- [What needs to be done] Down to the last line, set down the listing below exactly, apart from its pictures.

(Supplied information)

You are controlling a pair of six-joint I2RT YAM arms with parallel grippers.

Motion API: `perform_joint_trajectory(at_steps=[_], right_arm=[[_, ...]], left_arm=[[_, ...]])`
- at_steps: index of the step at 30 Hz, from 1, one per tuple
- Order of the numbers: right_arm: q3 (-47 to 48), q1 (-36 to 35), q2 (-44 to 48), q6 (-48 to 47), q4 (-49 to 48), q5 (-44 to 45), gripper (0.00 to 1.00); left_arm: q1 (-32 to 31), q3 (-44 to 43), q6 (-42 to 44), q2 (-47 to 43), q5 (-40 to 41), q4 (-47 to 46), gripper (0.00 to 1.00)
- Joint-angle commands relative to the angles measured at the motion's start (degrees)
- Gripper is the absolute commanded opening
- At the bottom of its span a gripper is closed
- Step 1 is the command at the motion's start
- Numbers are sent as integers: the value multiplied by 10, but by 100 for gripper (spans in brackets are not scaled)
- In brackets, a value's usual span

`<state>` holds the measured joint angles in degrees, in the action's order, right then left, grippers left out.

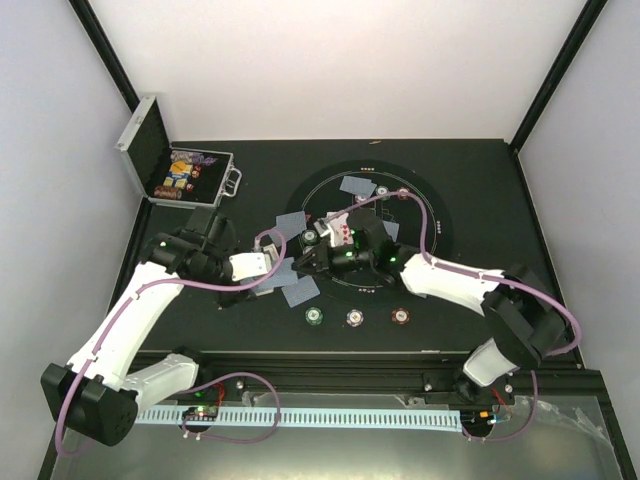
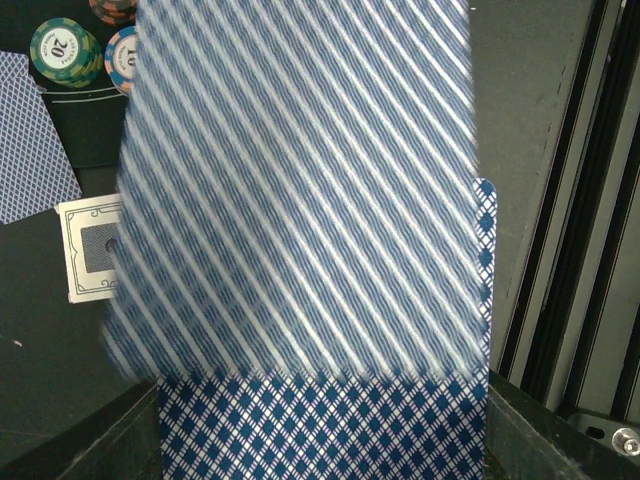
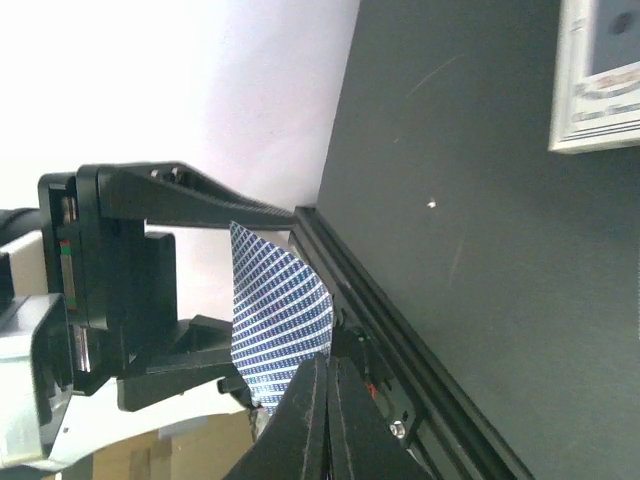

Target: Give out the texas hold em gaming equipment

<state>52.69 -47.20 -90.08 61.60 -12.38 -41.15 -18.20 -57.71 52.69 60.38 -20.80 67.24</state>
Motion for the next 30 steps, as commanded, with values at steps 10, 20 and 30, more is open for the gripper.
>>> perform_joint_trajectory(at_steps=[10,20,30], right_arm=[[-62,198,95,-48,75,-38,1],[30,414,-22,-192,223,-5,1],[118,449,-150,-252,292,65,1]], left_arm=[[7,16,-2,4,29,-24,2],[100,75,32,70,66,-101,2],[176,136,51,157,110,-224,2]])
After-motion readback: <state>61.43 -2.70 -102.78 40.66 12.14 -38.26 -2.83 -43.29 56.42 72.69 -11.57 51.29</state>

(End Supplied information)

- [Result below]
You are controlling a pair of six-joint I2RT YAM arms with parallel grippers.

Motion API: `perform_joint_trajectory(at_steps=[_], right_arm=[[_, ...]], left_arm=[[_, ...]])`
- at_steps: index of the step at 30 Hz, from 1, one per tuple
- Order of the numbers: right_arm: q3 (-47 to 48), q1 (-36 to 35), q2 (-44 to 48), q6 (-48 to 47), q4 (-49 to 48), q5 (-44 to 45), gripper (0.00 to 1.00); left_arm: q1 (-32 to 31), q3 (-44 to 43), q6 (-42 to 44), q2 (-47 to 43), q5 (-40 to 41), q4 (-47 to 46), gripper (0.00 to 1.00)
- Joint-angle commands relative to the angles measured at the motion's start (degrees)
- Gripper is the absolute commanded opening
- At the bottom of its span a gripper is closed
- Step 1 is the command at the motion's start
- Numbers are sent as integers: the value multiplied by 10, but by 100 for gripper (spans in brackets are not scaled)
- In brackets, a value's usual span

`<state>` holds the measured joint angles in degrees, in the action's order, right then left, grippers left out.


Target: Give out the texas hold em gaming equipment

<state>52.69 -47.20 -90.08 61.60 -12.38 -41.15 -18.20 -57.71 52.69 60.38 -20.80 67.24</state>
Motion for the next 30 steps, as commanded, with values at steps 10, 20 and 30, more is open for the gripper.
>>> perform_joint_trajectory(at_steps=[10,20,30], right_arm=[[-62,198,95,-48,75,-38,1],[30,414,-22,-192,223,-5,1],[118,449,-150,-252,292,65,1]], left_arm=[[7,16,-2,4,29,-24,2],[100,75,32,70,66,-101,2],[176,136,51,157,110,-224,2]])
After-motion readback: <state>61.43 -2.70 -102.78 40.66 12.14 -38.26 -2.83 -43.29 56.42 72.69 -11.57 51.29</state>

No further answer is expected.